─── Supplied entries
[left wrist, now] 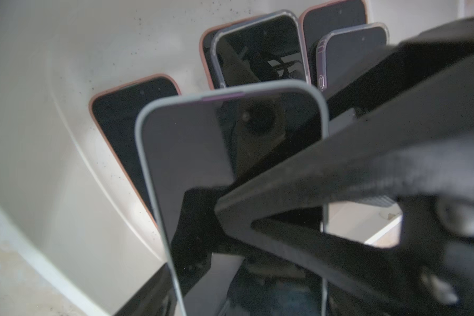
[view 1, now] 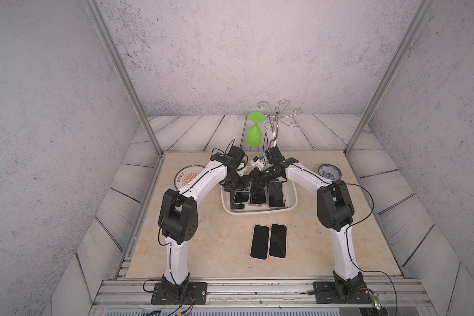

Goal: Take the phone out of the storage box
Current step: Pick up the phone from the storage box, then place the phone at the center of the board.

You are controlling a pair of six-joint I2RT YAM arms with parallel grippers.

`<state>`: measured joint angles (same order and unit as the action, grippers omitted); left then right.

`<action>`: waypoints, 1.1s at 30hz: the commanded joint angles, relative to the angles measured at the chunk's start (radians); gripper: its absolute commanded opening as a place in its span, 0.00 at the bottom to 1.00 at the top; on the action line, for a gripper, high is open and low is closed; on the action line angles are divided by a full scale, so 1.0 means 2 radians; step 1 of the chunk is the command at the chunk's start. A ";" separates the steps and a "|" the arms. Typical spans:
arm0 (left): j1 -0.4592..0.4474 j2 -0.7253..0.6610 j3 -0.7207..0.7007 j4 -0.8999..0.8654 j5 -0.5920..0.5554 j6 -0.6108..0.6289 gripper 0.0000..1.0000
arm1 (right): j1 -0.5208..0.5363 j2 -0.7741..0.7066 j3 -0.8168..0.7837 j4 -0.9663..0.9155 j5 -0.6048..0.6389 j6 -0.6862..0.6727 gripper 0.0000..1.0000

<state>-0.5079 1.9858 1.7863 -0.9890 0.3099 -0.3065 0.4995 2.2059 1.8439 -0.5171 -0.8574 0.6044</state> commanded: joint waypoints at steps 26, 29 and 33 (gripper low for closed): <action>0.057 -0.200 -0.133 0.100 0.033 -0.026 0.98 | -0.120 -0.389 -0.450 -0.182 0.213 -0.116 0.00; 0.061 -0.206 -0.146 0.100 0.032 -0.021 0.98 | -0.122 -0.364 -0.458 -0.160 0.199 -0.126 0.00; 0.067 -0.213 -0.159 0.101 0.029 -0.016 0.98 | -0.125 -0.329 -0.474 -0.122 0.161 -0.132 0.00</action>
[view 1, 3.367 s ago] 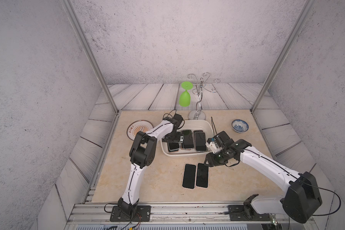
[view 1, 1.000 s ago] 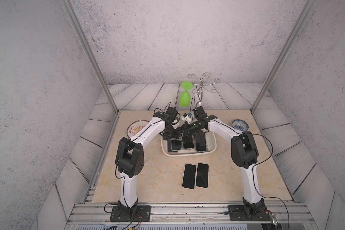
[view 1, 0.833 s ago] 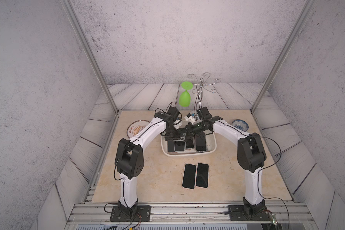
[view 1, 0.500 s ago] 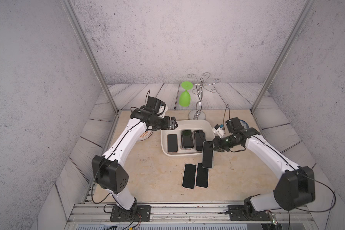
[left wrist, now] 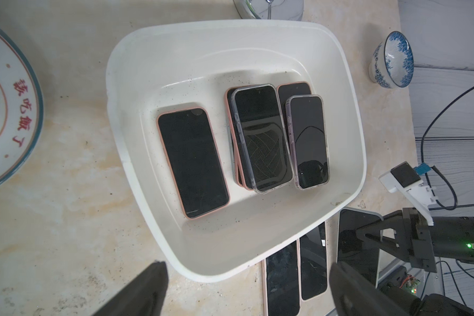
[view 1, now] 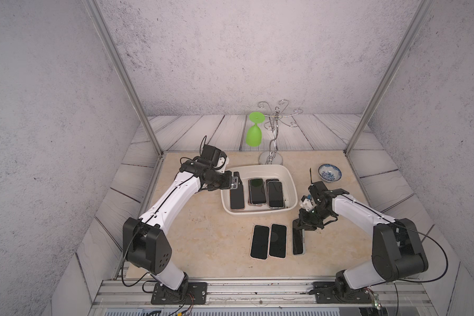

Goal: Take the phone out of the storage box
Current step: Place the phone at the center of the board.

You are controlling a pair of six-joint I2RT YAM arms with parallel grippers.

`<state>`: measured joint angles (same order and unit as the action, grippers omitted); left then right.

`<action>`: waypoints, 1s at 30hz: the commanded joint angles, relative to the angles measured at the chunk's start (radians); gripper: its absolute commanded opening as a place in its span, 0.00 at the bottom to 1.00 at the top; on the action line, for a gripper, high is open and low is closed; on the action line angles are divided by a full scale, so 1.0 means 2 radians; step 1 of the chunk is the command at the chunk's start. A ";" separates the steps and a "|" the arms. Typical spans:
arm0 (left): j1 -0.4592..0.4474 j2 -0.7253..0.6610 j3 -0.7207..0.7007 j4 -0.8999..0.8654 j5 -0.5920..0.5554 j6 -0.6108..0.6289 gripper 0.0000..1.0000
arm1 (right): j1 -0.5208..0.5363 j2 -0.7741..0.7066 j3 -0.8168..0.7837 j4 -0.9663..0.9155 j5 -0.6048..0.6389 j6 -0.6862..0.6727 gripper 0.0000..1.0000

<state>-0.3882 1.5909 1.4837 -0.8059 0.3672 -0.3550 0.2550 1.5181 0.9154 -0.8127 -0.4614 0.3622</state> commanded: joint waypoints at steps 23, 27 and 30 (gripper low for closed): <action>0.014 -0.016 -0.026 0.010 -0.006 0.015 1.00 | -0.055 0.037 -0.026 0.038 -0.037 -0.011 0.53; 0.014 -0.017 -0.025 0.004 -0.017 0.021 1.00 | -0.079 0.028 -0.013 0.027 -0.021 -0.015 0.58; 0.015 -0.019 -0.028 0.001 -0.026 0.023 0.99 | -0.102 0.018 -0.005 0.020 -0.017 -0.012 0.59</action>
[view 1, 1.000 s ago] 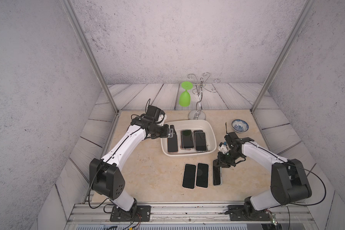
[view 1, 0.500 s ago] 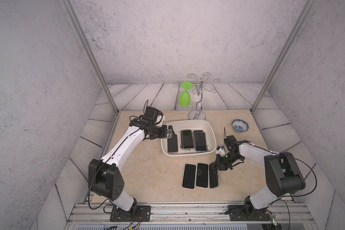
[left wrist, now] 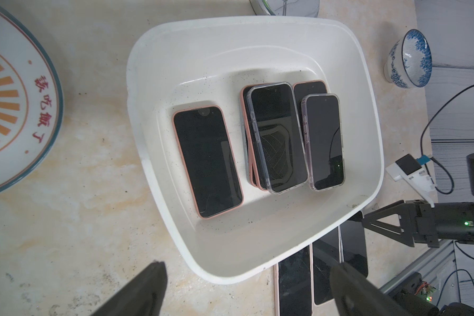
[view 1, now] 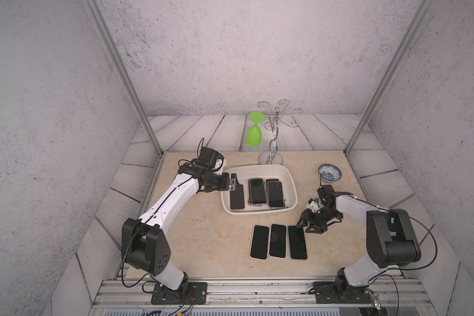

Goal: Take the phone out of the storage box
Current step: Place the phone at the center of the board.

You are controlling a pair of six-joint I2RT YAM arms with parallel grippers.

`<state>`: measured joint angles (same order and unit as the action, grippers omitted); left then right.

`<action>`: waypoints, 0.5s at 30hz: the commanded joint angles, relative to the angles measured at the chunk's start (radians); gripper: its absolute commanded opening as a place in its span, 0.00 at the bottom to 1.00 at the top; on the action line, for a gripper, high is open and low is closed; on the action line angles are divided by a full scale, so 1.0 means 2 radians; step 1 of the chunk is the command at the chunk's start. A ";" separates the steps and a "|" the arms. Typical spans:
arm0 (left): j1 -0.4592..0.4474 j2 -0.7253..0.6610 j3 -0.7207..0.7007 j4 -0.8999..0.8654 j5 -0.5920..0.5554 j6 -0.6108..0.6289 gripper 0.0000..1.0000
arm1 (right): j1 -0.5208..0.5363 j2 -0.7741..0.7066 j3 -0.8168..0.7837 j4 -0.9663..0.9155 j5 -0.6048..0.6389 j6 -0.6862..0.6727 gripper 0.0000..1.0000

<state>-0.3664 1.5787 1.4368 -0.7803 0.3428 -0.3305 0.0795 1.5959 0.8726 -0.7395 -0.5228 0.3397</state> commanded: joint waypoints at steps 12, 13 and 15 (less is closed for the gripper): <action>0.002 -0.012 -0.018 0.000 -0.026 -0.002 1.00 | -0.028 0.003 -0.040 0.018 0.084 0.043 0.05; 0.001 -0.011 -0.017 0.000 -0.026 -0.003 1.00 | -0.026 0.003 -0.036 0.018 0.088 0.041 0.03; -0.002 -0.008 -0.016 0.000 -0.028 -0.005 1.00 | -0.025 0.008 -0.032 0.023 0.079 0.040 0.00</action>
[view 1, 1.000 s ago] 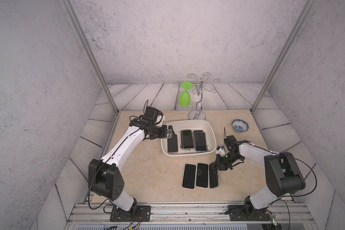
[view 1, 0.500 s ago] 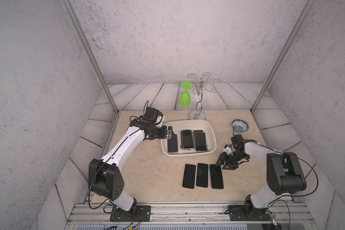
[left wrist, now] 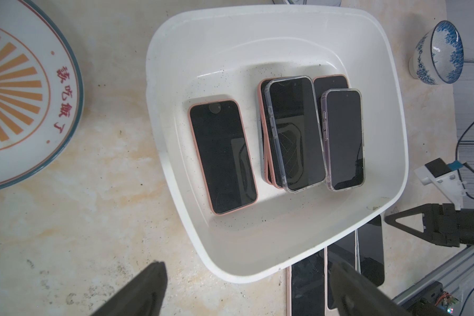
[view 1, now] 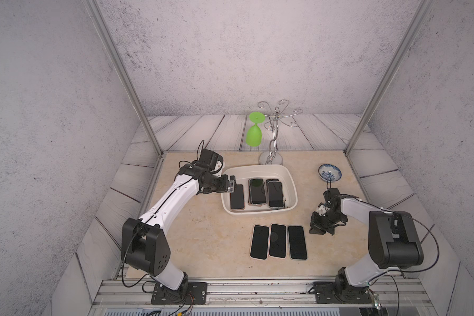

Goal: Take the phone out of the storage box
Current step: Place the phone at the center of the board.

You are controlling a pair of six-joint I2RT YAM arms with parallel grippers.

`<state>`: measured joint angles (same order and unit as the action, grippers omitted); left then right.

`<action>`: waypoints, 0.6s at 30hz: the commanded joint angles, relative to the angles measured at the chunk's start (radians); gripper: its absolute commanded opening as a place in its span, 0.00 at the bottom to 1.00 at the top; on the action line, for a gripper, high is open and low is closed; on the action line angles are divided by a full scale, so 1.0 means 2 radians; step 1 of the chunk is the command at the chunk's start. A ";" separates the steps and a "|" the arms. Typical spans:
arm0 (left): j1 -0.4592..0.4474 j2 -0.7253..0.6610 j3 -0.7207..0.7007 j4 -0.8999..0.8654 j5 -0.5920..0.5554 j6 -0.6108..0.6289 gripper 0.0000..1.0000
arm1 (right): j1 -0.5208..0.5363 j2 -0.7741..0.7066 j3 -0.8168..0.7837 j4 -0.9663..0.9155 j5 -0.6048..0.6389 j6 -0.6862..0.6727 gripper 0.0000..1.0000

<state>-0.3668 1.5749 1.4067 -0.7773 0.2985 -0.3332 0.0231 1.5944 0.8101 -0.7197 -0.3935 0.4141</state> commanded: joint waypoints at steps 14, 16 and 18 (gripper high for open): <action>-0.020 0.018 0.009 -0.002 -0.007 -0.011 1.00 | 0.067 0.031 0.016 0.028 -0.016 0.020 0.00; -0.024 0.024 0.010 0.000 -0.008 -0.012 1.00 | 0.068 0.031 0.016 0.034 -0.023 0.022 0.00; -0.029 0.032 0.012 0.001 -0.010 -0.013 0.99 | 0.070 0.033 0.015 0.037 -0.030 0.024 0.00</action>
<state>-0.4088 1.6135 1.4094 -0.7750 0.2909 -0.3492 0.1444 1.6310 0.8497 -0.6720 -0.4095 0.4423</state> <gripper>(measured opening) 0.996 0.044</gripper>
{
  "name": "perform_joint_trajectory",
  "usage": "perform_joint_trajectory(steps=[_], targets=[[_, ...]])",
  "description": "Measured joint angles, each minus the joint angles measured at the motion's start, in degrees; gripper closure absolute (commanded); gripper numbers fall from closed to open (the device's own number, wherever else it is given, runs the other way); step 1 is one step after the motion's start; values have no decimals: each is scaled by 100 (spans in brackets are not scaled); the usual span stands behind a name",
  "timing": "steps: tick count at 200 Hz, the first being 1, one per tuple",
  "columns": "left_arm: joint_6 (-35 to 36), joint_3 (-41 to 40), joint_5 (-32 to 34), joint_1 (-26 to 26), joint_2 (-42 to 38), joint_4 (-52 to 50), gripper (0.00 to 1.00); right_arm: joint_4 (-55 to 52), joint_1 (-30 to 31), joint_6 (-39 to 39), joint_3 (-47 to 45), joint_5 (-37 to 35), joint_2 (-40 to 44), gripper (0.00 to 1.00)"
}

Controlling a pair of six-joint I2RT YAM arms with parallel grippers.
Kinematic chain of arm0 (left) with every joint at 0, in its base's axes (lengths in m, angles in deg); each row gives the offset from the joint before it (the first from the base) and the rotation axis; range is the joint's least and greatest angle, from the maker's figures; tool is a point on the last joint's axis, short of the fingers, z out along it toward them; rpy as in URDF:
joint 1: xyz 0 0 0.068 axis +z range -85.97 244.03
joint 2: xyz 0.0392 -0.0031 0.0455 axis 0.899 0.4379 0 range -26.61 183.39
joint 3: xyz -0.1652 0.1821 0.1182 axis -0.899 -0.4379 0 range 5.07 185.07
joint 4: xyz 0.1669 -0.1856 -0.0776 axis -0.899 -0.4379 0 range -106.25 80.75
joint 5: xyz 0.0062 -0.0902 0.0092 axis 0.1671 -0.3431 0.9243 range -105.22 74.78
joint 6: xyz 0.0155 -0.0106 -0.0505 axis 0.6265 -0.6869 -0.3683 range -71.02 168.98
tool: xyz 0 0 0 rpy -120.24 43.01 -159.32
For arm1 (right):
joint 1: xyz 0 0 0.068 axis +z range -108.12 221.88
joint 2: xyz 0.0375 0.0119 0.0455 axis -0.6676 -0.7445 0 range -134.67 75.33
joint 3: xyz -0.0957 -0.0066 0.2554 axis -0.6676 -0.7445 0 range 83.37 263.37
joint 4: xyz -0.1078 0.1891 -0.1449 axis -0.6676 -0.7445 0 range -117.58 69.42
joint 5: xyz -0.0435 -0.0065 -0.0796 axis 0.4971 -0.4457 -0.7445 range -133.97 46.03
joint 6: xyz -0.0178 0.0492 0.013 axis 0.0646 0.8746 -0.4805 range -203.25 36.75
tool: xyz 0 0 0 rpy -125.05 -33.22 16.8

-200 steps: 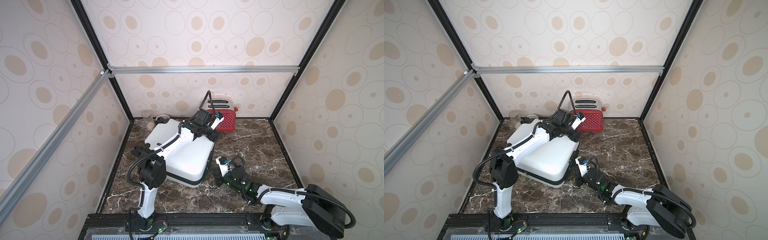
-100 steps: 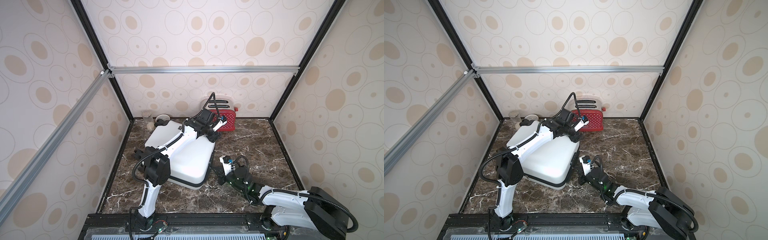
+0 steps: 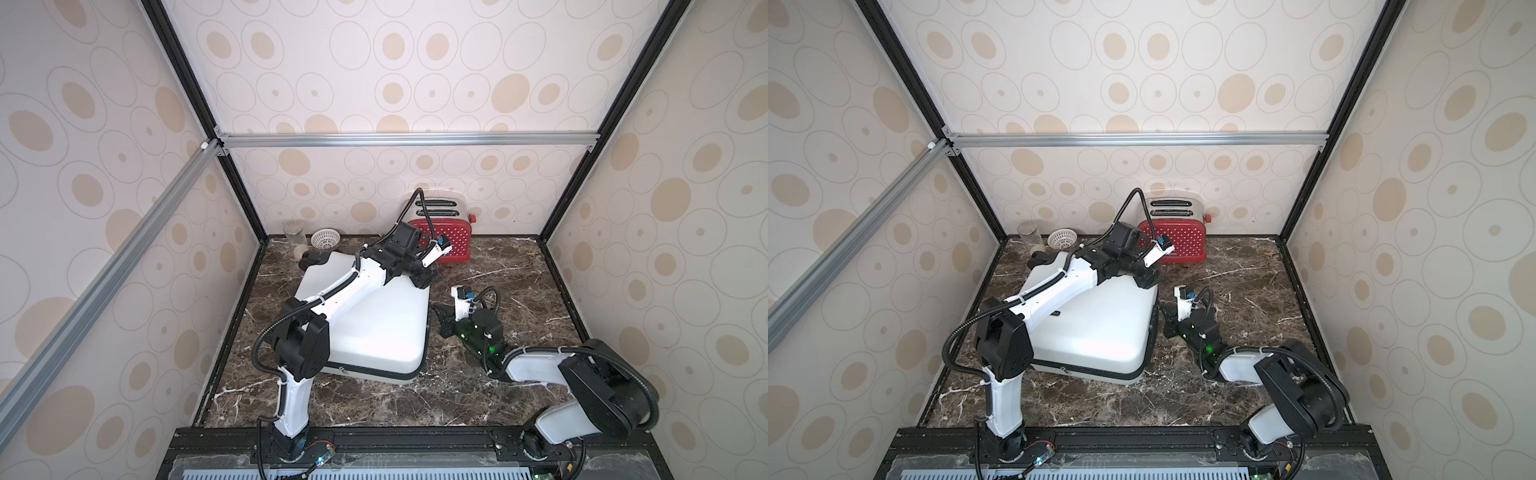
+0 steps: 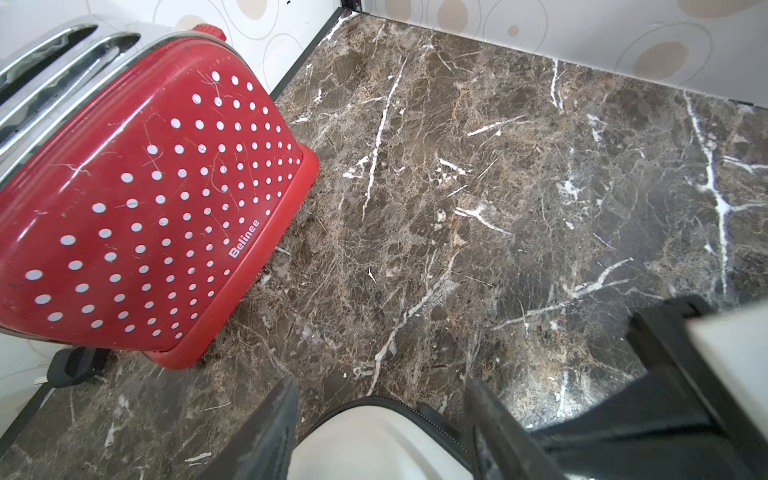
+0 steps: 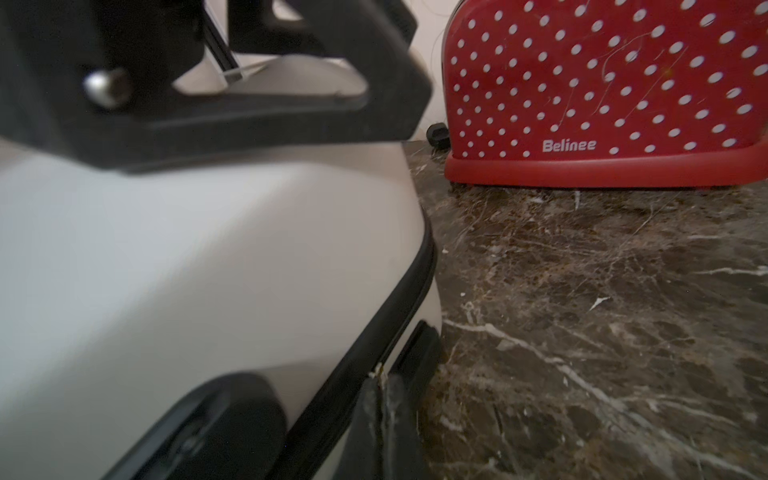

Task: Open the suitcase zippers
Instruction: Unzip the zipper on the suitcase, then move the suitcase to the center of the board.

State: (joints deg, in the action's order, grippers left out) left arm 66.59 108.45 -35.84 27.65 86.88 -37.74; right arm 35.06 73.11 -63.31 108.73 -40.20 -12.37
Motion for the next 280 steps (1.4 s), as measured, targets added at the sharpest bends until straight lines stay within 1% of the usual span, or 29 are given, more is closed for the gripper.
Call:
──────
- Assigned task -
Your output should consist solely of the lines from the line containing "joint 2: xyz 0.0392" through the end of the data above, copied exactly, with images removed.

- Your response -
joint 2: xyz 0.0392 -0.0031 0.0455 axis 0.899 0.4379 0 range -26.61 183.39
joint 3: xyz -0.1652 0.1821 0.1182 axis -0.899 -0.4379 0 range 5.07 185.07
joint 4: xyz 0.1669 -0.1856 -0.0776 axis -0.899 -0.4379 0 range -106.25 80.75
joint 5: xyz 0.0062 -0.0902 0.0092 axis 0.1671 -0.3431 0.9243 range -105.22 74.78
joint 6: xyz 0.0155 -0.0106 -0.0505 axis 0.6265 -0.6869 -0.3683 range -71.02 168.98
tool: xyz 0 0 0 rpy -120.24 43.01 -159.32
For arm1 (right):
joint 1: xyz 0 0 0.068 axis +z range -108.12 221.88
joint 2: xyz 0.0375 0.0119 0.0455 axis -0.6676 -0.7445 0 range -134.67 75.33
joint 3: xyz -0.0957 -0.0066 0.2554 axis -0.6676 -0.7445 0 range 83.37 263.37
joint 4: xyz -0.1078 0.1891 -0.1449 axis -0.6676 -0.7445 0 range -117.58 69.42
joint 5: xyz -0.0435 -0.0065 -0.0796 axis 0.4971 -0.4457 -0.7445 range -133.97 46.03
joint 6: xyz -0.0178 0.0492 0.013 axis 0.0646 0.8746 -0.4805 range -203.25 36.75
tool: xyz 0 0 0 rpy -125.05 -33.22 16.8

-200 steps: 
-100 steps: 
+0 steps: 
+0 steps: 
+0 steps: 

Task: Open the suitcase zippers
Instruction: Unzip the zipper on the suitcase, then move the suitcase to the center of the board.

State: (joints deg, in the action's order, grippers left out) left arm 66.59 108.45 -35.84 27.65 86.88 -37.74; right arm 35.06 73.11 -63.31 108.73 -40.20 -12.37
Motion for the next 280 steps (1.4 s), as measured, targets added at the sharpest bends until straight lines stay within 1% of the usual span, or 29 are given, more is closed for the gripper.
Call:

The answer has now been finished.